• **WORK REQUIRED**: The listing below holds a line with "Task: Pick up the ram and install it" and a line with "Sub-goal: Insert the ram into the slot". Reproduce those two lines exactly, plus everything between them.

-------- PROVIDED RECORDS

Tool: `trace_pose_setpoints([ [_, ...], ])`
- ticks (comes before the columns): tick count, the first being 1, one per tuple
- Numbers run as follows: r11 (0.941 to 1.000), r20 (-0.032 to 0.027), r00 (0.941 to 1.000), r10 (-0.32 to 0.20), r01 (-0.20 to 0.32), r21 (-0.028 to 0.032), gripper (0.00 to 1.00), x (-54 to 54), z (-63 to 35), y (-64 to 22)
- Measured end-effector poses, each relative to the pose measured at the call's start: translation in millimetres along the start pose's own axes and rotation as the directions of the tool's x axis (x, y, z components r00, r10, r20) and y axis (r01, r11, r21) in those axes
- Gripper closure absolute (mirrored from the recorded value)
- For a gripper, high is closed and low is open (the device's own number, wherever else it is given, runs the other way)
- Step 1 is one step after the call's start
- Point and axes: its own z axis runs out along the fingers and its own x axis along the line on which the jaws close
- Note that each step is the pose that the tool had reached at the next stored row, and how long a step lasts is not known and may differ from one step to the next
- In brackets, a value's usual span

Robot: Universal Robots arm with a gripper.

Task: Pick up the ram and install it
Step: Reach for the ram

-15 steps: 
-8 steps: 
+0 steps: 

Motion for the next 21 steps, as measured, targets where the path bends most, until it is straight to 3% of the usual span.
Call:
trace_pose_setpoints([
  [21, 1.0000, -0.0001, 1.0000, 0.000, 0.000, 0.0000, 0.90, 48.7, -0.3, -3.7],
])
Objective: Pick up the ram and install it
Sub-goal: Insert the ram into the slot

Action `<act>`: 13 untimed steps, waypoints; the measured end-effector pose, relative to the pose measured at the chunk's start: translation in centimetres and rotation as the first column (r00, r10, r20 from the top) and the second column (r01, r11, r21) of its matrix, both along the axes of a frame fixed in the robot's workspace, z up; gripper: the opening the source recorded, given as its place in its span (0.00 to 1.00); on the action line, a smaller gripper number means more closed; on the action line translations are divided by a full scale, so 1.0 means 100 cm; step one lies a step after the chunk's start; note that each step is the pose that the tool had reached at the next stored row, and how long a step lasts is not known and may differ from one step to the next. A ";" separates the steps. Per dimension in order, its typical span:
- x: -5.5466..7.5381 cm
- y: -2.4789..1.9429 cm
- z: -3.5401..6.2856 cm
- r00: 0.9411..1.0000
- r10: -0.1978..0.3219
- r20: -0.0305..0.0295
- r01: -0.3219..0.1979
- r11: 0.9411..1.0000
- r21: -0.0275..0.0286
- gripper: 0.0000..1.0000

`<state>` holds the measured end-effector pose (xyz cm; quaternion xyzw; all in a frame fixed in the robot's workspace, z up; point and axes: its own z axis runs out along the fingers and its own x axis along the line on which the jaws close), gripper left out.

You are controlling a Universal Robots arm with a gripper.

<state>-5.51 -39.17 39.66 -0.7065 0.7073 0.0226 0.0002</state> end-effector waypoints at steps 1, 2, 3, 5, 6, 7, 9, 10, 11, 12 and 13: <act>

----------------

• **EXERCISE OUTPUT**:
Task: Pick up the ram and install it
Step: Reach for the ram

-15 steps: 
-8 steps: 
+0 steps: 

Motion for the next 21 steps, as measured, targets where the path bends most, until it is straight to 3% of the usual span.
Call:
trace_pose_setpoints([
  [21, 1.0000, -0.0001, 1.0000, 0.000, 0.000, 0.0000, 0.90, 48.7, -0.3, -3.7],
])
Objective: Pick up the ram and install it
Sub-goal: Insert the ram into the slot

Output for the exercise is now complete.